There's a list of things for me to be working on but I just can't manage to get my forehead out of my cradling hand long enough to do them. The whole bloody stupid weekend-art-show was a glorified headache and my skull is still sore. I feel that if I fail to gently hold it in one piece the whole mass will explode. I feel like there's too much blood trying to shove its way through miles and miles of capillaries - if only i could just drain some of it out.
I had a dream last night that the mice were back. Maybe they are? Maybe some new thing has come in to gnaw at my sanity and fray the carefully maintained edges? Maybe...
Maybe I'm not really an artist at all, but just a person with a lot of paint brushes.
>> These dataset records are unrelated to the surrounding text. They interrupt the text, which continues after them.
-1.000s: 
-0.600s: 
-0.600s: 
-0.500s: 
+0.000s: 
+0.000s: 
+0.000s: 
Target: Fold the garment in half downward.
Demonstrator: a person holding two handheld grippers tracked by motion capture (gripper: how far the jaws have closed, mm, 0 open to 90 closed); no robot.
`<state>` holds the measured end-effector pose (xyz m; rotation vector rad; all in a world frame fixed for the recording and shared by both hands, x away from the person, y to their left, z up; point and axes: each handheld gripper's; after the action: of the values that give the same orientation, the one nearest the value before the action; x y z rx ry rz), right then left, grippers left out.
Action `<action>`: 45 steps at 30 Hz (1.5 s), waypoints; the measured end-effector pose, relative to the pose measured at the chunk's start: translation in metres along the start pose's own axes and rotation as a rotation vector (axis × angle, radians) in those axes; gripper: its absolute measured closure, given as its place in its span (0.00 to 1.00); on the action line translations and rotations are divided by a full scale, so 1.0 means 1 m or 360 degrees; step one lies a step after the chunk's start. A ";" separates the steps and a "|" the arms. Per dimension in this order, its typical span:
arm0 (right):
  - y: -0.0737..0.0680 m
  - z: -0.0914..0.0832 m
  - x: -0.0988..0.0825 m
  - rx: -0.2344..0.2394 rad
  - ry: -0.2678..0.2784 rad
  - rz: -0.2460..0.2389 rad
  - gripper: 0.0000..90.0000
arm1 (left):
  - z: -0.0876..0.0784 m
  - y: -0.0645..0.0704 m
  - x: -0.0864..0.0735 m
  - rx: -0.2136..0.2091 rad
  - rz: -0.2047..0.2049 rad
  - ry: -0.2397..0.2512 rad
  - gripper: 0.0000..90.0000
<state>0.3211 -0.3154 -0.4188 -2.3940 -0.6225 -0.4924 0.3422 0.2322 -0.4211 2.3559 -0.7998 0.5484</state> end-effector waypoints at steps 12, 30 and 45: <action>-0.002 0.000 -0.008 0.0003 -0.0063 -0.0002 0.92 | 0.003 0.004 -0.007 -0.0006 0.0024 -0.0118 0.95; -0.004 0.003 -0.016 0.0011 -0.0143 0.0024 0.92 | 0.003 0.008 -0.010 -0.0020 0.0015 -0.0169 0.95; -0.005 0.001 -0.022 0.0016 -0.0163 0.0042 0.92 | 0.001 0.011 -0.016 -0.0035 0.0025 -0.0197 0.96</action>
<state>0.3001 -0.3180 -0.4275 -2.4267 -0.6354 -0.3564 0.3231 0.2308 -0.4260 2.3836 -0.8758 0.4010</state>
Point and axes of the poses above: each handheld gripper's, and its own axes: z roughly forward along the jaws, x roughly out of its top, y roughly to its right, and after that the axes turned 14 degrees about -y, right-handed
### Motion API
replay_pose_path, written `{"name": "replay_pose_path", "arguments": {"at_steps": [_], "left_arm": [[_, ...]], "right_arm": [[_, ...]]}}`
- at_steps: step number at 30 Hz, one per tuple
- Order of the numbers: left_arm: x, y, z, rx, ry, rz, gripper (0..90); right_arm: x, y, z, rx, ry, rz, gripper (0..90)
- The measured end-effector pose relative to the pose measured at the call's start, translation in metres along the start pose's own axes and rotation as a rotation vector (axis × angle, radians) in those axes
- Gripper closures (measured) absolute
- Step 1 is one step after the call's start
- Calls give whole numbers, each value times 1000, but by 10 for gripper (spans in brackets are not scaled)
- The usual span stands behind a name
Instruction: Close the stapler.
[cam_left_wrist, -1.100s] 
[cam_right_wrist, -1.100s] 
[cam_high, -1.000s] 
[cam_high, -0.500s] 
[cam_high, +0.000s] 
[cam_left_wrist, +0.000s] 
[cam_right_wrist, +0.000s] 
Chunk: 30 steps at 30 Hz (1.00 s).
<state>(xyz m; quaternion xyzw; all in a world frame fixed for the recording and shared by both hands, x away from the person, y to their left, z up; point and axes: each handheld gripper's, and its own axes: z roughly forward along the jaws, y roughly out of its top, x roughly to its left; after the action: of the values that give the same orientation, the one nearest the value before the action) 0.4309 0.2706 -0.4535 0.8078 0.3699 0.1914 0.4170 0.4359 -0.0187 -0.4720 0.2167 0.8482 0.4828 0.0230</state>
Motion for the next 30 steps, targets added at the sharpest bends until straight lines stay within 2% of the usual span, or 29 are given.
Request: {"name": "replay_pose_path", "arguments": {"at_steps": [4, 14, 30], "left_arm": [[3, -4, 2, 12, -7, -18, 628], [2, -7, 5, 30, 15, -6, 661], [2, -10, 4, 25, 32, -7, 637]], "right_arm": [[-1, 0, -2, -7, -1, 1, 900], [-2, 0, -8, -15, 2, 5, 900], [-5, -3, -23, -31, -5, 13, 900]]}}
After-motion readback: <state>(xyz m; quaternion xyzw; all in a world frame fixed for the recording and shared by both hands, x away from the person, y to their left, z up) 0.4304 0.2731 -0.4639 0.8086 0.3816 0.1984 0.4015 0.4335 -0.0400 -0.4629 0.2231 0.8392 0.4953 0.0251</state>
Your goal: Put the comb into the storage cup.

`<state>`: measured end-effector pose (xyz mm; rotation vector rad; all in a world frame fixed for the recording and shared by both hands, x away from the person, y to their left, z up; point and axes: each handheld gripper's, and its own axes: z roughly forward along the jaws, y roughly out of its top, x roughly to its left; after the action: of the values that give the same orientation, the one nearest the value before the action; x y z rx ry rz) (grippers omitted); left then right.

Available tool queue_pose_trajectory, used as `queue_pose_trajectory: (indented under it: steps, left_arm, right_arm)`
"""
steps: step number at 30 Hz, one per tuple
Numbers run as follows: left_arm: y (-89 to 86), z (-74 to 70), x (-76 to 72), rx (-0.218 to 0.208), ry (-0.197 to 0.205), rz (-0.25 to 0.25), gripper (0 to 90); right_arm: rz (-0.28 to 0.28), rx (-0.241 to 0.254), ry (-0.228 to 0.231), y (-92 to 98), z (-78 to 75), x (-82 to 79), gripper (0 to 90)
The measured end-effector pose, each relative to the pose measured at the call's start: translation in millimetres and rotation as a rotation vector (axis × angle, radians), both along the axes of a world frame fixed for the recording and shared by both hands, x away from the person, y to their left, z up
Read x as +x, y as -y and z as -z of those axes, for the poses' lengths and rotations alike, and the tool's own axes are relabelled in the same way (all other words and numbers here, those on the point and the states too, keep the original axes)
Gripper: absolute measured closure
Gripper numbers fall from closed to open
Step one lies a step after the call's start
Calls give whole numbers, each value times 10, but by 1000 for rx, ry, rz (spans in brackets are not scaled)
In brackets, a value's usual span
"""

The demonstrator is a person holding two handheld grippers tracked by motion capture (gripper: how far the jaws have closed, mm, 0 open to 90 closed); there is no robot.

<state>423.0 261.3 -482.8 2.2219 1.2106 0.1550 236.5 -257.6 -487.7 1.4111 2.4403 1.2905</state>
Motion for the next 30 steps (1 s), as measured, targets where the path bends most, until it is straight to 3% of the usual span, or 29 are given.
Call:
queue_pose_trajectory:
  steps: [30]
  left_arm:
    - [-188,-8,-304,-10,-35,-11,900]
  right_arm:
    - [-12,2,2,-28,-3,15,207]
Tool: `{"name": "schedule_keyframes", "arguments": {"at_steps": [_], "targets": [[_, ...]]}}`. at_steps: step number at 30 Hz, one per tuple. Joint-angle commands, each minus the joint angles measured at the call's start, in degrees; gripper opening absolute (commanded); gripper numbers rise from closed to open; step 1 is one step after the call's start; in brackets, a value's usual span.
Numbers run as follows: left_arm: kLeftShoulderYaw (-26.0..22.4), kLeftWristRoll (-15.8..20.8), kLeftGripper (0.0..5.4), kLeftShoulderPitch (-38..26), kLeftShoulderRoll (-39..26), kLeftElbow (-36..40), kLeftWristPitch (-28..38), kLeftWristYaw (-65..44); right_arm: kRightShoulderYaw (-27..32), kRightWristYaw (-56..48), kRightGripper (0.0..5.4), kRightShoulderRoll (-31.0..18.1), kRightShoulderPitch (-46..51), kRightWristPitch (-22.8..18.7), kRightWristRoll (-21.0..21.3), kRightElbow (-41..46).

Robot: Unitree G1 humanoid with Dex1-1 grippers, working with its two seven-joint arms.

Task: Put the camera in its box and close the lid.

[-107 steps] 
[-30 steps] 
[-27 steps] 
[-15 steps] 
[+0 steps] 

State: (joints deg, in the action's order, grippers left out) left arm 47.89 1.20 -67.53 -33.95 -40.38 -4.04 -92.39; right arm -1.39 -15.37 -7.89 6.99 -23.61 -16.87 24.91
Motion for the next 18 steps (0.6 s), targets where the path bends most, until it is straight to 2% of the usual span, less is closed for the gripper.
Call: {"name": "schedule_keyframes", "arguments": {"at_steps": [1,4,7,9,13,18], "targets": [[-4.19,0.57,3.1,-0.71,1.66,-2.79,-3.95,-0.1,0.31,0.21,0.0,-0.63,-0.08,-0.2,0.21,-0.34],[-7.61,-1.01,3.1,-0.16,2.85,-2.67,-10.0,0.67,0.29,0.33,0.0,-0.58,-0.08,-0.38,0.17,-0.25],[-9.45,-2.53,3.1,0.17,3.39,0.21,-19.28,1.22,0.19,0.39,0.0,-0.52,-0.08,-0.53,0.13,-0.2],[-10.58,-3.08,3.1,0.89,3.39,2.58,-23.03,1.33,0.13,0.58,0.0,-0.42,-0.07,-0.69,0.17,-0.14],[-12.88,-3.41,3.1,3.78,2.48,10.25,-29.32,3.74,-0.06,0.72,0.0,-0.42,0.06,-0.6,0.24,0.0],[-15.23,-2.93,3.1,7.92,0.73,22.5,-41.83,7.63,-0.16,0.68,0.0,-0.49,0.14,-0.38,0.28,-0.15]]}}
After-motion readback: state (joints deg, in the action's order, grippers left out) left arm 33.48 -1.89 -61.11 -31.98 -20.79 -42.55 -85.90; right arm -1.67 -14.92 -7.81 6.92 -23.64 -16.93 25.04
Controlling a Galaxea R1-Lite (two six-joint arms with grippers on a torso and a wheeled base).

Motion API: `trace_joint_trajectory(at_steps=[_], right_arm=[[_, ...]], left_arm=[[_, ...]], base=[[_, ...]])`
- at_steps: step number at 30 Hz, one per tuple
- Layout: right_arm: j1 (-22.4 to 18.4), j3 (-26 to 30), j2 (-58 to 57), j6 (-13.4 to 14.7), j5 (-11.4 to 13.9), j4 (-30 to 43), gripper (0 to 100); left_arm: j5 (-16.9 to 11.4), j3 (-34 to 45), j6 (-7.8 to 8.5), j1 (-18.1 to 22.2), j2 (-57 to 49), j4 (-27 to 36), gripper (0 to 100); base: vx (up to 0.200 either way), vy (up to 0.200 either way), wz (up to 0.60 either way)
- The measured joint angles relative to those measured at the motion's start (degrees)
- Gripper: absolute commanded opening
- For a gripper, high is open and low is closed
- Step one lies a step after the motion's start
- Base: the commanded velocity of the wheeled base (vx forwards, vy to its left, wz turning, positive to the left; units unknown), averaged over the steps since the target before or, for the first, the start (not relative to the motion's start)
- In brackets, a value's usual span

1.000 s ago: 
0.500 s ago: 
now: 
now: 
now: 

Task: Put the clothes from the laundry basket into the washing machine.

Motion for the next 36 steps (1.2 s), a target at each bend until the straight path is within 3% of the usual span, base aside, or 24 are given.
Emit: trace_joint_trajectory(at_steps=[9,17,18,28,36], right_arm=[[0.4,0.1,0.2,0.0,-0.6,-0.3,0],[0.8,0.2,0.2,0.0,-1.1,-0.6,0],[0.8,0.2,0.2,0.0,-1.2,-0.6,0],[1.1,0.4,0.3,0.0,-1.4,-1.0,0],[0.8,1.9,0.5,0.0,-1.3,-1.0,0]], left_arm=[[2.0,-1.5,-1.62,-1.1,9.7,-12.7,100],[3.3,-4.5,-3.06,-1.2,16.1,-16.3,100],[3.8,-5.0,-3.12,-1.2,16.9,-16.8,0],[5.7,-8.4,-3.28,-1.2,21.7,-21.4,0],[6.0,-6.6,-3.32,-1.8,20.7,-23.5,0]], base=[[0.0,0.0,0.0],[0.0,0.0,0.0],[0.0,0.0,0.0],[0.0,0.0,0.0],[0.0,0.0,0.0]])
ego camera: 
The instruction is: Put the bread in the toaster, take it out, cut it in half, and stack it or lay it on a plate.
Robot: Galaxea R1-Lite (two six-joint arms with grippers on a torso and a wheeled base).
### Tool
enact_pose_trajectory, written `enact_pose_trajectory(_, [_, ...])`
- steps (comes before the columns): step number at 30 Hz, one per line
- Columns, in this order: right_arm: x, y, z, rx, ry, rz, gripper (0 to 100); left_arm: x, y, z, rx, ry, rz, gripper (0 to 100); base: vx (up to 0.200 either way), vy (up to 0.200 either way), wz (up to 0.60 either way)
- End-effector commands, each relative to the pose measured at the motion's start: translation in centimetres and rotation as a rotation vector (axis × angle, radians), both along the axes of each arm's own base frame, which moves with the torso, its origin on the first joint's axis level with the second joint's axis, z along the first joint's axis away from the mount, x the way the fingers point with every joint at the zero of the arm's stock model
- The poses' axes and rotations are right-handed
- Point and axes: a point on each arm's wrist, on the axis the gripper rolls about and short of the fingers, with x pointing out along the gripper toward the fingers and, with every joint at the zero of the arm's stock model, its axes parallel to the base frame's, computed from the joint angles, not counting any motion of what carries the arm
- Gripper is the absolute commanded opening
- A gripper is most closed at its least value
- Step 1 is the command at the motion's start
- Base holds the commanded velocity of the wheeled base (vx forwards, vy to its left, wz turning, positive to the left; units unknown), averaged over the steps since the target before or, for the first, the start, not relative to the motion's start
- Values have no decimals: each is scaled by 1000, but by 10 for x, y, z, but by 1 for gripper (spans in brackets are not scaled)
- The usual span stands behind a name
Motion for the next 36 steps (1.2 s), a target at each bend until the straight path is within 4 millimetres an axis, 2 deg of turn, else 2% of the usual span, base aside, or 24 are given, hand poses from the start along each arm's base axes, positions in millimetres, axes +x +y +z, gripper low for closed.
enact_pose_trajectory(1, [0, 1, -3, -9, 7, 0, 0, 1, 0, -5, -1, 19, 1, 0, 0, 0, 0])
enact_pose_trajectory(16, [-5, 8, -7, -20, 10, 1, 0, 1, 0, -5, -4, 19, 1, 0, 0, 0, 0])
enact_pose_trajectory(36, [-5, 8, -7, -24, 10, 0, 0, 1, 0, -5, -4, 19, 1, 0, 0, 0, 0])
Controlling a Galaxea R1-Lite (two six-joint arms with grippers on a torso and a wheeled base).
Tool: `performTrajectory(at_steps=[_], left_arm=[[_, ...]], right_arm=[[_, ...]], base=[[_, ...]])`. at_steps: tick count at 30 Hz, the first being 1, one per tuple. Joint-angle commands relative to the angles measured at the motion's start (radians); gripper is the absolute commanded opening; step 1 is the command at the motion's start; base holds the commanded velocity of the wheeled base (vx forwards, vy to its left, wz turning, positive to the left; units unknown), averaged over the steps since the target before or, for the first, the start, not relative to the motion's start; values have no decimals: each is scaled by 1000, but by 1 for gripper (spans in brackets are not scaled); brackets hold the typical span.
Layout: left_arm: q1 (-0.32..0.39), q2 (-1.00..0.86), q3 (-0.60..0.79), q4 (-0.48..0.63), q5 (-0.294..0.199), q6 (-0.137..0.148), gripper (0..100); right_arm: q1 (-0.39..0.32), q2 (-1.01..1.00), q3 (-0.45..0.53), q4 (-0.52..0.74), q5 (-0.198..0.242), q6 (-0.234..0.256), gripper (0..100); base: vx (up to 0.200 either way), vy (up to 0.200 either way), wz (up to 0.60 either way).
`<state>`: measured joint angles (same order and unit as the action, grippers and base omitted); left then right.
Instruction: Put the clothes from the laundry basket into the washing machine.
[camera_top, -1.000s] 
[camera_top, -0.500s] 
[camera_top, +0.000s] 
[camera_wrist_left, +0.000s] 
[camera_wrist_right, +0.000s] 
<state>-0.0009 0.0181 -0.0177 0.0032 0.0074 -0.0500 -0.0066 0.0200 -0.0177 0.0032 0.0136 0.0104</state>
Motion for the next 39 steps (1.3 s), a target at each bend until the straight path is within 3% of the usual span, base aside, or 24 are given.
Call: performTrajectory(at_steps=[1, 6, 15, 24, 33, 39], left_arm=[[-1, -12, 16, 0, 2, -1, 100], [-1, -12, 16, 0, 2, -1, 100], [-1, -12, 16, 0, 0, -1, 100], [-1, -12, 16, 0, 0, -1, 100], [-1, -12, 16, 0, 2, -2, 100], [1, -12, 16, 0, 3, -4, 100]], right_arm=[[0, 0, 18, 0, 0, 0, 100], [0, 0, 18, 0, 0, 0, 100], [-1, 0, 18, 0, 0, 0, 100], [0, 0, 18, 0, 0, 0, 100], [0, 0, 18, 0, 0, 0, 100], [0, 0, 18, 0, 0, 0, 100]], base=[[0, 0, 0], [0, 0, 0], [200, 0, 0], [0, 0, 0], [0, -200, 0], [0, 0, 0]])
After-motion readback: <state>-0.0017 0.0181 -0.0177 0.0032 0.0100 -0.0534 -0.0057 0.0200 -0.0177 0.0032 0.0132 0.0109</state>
Even as I walked around looking at other artists' work this weekend i noticed how they seemed to have a cohesion and repetition from piece to piece that I don't. And where I do have themes it seemed to be held up to ridicule. "oh look, circles!". hm. Is there something definite that I should be saying? Is there some way I should be simpler than I am? Am i not sketching and pre-thinking enough? Am I not hitting folks over the head enough? Am I just not really very good? Is that why nothing sold? Besides the economy and the million things which can play into a fair like that... is my work just crap? I look around at the piles of framed paintings I've brought back home and have half a mind to smash the lot to bits. Destroy the evidence of this cruel joke I've been playing upon myself. Use that room as a bedroom and nix the idea of having a studio. maybe. I hide the hammer from myself, nonetheless.
I look into the mirror at body features nature designed to nurture life but which never have. And now they have the nerve to begin unhinging themselves from original locations and heading south. Maybe I'm not really a woman, just another body running around the planet & sucking up resources. I may as well not have a gender anymore.
They tell you, all those well meaning parents, ministers and sunday school teachers, that your life has a purpose. That you are meant to let your light and your talents shine. Maybe they're wrong. Maybe there really is not room enough for all the light and the talents? Maybe inspiration isn't enough? maybe some of us are just here to be junky under-layer of humanity which allow the few best to glisten in contrast to our muddy, muddled lives.
"That's just self-pity!" She yells at me. Maybe. I know whatever it is it's not going to change the fact that I am a person who needs to wear a bra and that I also tend to take my brushes and make marks on paper. But maybe any joy that stemmed from both has faded to black. maybe. maybe not.